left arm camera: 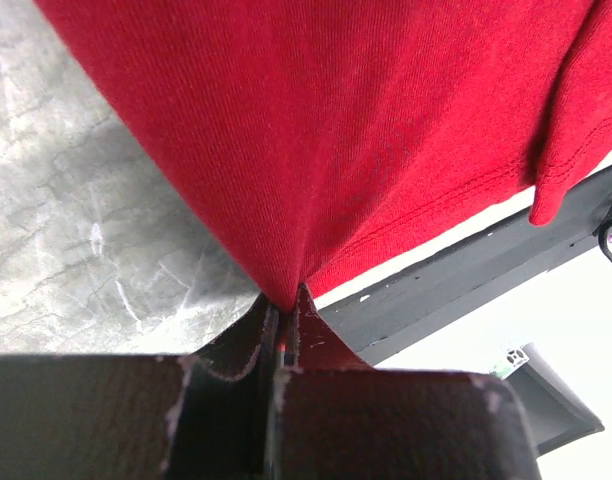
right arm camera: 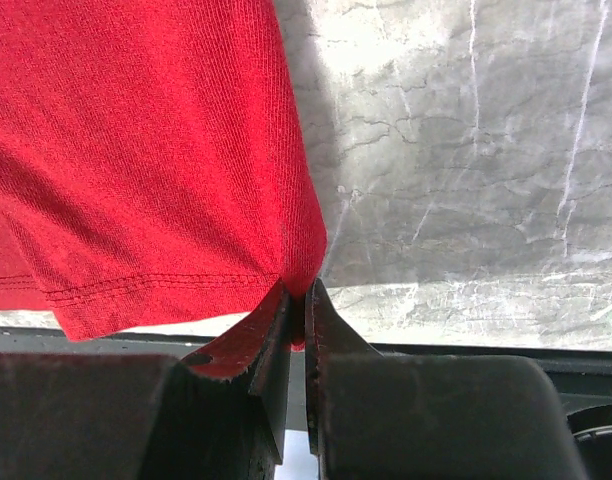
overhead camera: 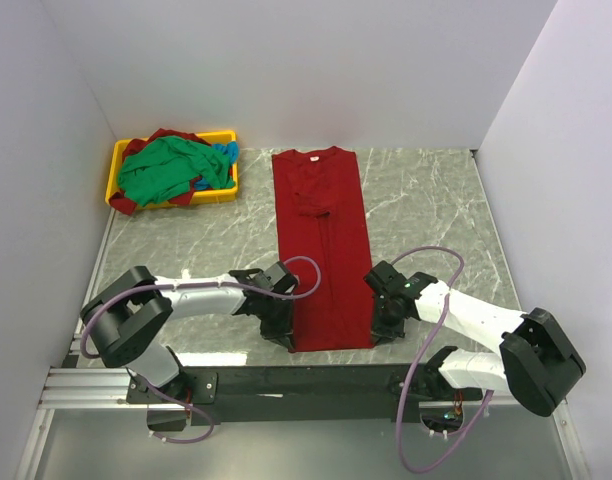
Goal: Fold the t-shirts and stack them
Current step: Fold the tshirt
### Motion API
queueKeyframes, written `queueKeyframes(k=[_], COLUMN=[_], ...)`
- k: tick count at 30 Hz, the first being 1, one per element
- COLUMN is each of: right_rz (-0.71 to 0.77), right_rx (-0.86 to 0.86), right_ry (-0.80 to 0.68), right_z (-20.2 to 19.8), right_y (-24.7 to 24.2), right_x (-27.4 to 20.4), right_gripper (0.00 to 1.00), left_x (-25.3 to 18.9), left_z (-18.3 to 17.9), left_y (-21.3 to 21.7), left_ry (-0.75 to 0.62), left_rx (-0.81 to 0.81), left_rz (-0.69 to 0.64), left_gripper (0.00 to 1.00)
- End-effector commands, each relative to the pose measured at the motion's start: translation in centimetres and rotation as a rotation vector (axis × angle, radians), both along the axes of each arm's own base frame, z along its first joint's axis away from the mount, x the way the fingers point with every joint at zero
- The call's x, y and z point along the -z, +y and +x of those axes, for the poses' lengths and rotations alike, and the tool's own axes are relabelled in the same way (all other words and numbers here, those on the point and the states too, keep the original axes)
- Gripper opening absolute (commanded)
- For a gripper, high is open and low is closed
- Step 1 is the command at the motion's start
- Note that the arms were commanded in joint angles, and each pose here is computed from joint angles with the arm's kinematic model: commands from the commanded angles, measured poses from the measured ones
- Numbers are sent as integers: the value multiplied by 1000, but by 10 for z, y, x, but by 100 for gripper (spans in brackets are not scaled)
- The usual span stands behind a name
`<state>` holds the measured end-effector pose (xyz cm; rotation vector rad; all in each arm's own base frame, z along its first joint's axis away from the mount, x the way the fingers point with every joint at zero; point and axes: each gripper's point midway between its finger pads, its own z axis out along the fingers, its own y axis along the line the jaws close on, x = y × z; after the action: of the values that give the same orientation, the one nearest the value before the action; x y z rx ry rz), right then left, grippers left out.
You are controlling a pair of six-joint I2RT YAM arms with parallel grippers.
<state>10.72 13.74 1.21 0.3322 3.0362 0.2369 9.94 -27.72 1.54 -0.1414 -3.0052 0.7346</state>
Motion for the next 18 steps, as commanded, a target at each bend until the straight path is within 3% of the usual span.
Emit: queueKeyframes(k=[1, 18], right_rz=[-58, -66], right_rx=[7, 25], right_ry=[4, 20], right_z=[-4, -4], right_y=[-14, -13], right_x=[0, 3], right_gripper=[5, 5], left_x=[22, 19], left_z=[-8, -11], left_y=[33, 44], left_ry=[-7, -31], left_rx=[-15, -4], left_rz=[152, 167], left_gripper=[0, 0])
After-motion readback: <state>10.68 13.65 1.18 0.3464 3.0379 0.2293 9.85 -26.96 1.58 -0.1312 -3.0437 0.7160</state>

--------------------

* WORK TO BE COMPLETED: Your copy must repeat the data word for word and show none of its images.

* RESULT OF THE EXERCISE:
left arm camera: 
right arm camera: 
overhead camera: 
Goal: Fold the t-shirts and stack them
Current step: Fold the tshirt
### Motion API
queueKeyframes, written `queueKeyframes(k=[_], COLUMN=[_], ...)`
- k: tick count at 30 Hz, the first being 1, one per element
- COLUMN is each of: right_rz (-0.71 to 0.77), right_rx (-0.86 to 0.86), right_ry (-0.80 to 0.68), right_z (-20.2 to 19.8), right_y (-24.7 to 24.2), right_x (-27.4 to 20.4), right_gripper (0.00 to 1.00), left_x (-25.3 to 18.9), left_z (-18.3 to 17.9), left_y (-21.3 to 21.7), left_ry (-0.75 to 0.62), left_rx (-0.81 to 0.81), left_rz (-0.69 to 0.64), left_gripper (0.00 to 1.00)
- End-effector commands, each relative to the pose measured at the motion's start: translation in centimetres and rotation as a rotation vector (axis × angle, radians), both along the axes of each arm's own base frame, z along its first joint's axis away from the mount, x the way the fingers point with every joint at zero
- The call's x, y and z point along the -z, +y and +x of those axes, for the poses' lengths and rotations alike, and the tool's own axes are relabelled in the same way (all other words and numbers here, those on the point and the states too, keep the original axes)
- Gripper opening absolute (commanded)
- For a gripper, high is open and low is closed
- Step 1 is the command at the motion's start
- Note that the arms were commanded in joint angles, and each pose here is computed from joint angles with the arm's kinematic model: commands from the commanded angles, measured poses from the measured ones
- Numbers are sent as integers: the value multiplied by 1000, but by 10 for z, y, x, but by 100 for gripper (spans in brackets are not scaled)
- The usual span stands behind a name
`<state>` holds the measured end-effector pose (xyz cm; rotation vector rad; all in each arm's own base frame, z along its first joint's axis away from the mount, x the way the fingers point with every joint at zero; point and axes: each gripper's point midway between its finger pads, its own z axis out along the fingers, its own y axis along the line the jaws close on, x = y × z; after the action: of the values that give the same orientation, the one nearest the value before the action; x y z rx ry rz), right then left, grippers left out.
You are controlling a pair of six-joint I2RT YAM arms with parallel grippers.
<state>10.72 13.74 1.21 0.3322 3.0362 0.2369 9.94 -27.72 1.54 -0.1414 -3.0052 0.7346</state>
Motion for the next 18 steps, as commanded, a target at each bend until the straight path is within 3% of the usual span.
Emit: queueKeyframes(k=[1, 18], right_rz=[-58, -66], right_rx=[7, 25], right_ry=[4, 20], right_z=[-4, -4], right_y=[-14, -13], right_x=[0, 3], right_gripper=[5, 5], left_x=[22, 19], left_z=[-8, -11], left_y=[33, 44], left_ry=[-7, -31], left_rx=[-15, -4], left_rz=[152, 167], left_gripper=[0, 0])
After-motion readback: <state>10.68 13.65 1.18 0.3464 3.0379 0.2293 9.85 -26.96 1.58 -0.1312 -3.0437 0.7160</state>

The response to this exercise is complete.